**Exercise aim:** No pictures should appear. The lines from the beginning of the listing through the one holding "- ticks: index" must be reproduced exactly, and nothing more.

•••

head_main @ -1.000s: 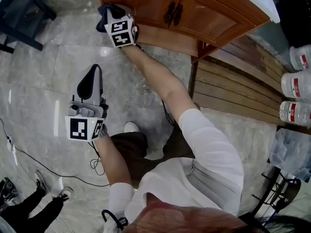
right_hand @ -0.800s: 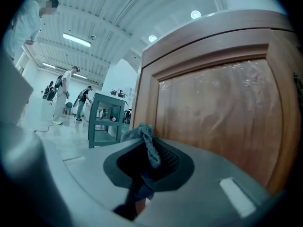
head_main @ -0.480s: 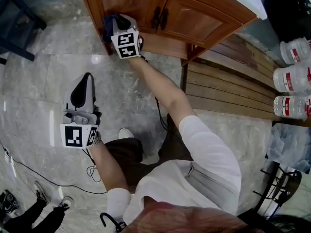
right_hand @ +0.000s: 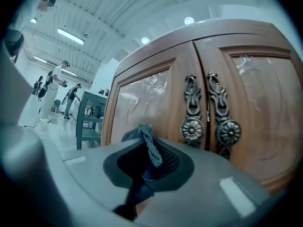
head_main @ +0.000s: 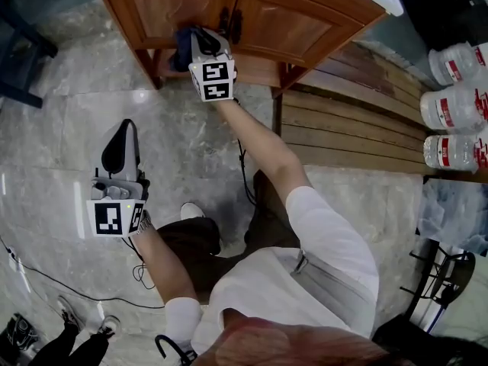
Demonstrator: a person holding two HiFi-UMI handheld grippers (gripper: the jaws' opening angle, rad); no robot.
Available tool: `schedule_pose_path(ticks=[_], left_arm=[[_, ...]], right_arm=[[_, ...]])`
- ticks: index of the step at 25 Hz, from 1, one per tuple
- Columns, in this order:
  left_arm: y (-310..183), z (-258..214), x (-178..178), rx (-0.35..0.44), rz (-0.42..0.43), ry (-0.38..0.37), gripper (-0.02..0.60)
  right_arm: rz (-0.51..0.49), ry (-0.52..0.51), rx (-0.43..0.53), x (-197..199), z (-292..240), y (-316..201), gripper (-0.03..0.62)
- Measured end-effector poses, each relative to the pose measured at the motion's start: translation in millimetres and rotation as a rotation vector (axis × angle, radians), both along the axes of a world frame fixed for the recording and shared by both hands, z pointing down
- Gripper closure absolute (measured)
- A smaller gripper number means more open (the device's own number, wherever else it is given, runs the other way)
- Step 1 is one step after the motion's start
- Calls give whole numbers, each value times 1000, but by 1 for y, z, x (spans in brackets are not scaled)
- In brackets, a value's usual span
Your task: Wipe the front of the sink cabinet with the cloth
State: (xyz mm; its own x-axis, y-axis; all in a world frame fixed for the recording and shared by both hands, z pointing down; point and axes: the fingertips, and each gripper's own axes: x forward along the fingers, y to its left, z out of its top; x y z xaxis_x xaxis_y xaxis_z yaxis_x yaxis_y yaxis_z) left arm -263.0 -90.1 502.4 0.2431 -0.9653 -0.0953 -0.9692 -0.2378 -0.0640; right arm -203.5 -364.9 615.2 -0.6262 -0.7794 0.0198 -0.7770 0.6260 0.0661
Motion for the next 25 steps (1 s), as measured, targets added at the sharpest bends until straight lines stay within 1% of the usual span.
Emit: schedule_pose_path(ticks=[7,14,21,25], left_arm=[[-9,4,15,-8,31,0,580],[-14,8,29,-16,58,-5,580],[-17,11,40,-27,74,-17,580],[-19,13,42,-27,78,-12,580]], right_arm=[[49,-1,-5,51,10,9,553],[147,8,-31,113,29,1,553],[237,-14,-15,167,17,-10,553],[280,-9,7,199,8,-16,553]])
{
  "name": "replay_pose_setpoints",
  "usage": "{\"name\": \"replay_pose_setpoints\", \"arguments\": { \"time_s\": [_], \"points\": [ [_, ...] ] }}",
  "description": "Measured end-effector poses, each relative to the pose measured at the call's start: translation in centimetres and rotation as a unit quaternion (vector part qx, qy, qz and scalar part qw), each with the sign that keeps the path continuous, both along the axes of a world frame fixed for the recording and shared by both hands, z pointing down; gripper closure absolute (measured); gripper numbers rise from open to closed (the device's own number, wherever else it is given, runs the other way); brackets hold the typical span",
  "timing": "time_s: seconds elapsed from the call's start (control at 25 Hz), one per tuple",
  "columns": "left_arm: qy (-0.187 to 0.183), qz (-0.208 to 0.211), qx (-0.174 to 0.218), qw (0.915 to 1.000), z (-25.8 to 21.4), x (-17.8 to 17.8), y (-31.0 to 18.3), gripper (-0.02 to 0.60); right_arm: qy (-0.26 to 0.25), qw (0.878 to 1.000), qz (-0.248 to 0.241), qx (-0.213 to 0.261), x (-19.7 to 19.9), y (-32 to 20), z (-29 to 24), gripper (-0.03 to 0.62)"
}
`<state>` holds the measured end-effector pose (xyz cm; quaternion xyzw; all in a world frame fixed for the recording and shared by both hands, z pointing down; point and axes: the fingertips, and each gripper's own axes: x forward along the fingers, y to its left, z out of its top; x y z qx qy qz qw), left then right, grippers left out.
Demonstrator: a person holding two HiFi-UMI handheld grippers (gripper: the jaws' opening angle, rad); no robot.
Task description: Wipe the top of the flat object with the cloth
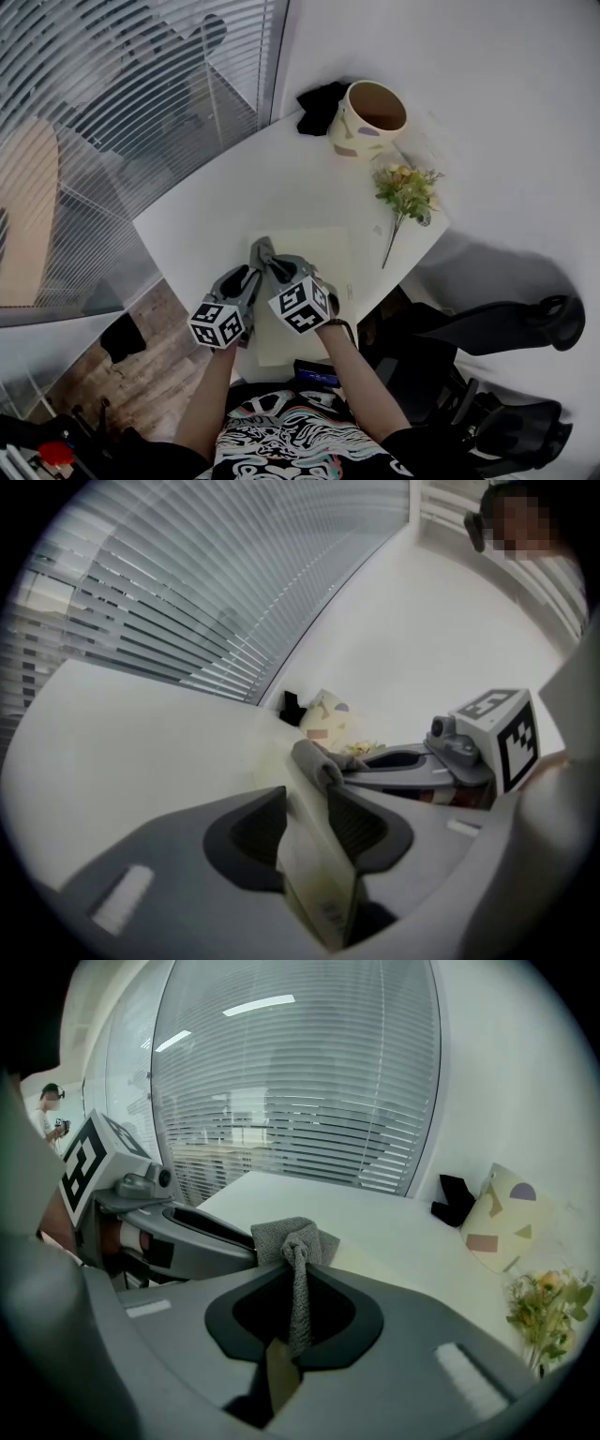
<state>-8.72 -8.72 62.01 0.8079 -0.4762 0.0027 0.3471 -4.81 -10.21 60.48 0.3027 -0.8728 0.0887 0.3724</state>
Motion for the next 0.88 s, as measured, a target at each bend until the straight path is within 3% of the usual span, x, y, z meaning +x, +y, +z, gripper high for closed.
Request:
{"name": "replay_pose_setpoints", "arguments": {
  "time_s": [0.88],
  "points": [
    [-0.006,0.005,0.005,1.0,0.1,0.0,0.0,0.388,-0.003,1.0,0.02,-0.006,0.6,1.2,0.2,0.577]
  ]
}}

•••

**Task answer:**
head_main @ -1.000s: 
right_hand @ -0.800s: 
head_main @ -0.480s: 
right_hand @ +0.000s: 
head_main @ +0.000s: 
Demonstrator: a person holding two HiFi-UMI handheld grippers (gripper: the jaws' opening angle, rad); no robot.
Available tool: `schedule_pose_path(ticks=[_], left_arm=[[_, ...]], right_arm=[[_, ...]])`
- ticks: index of the step at 25 Hz, from 1, one per tuple

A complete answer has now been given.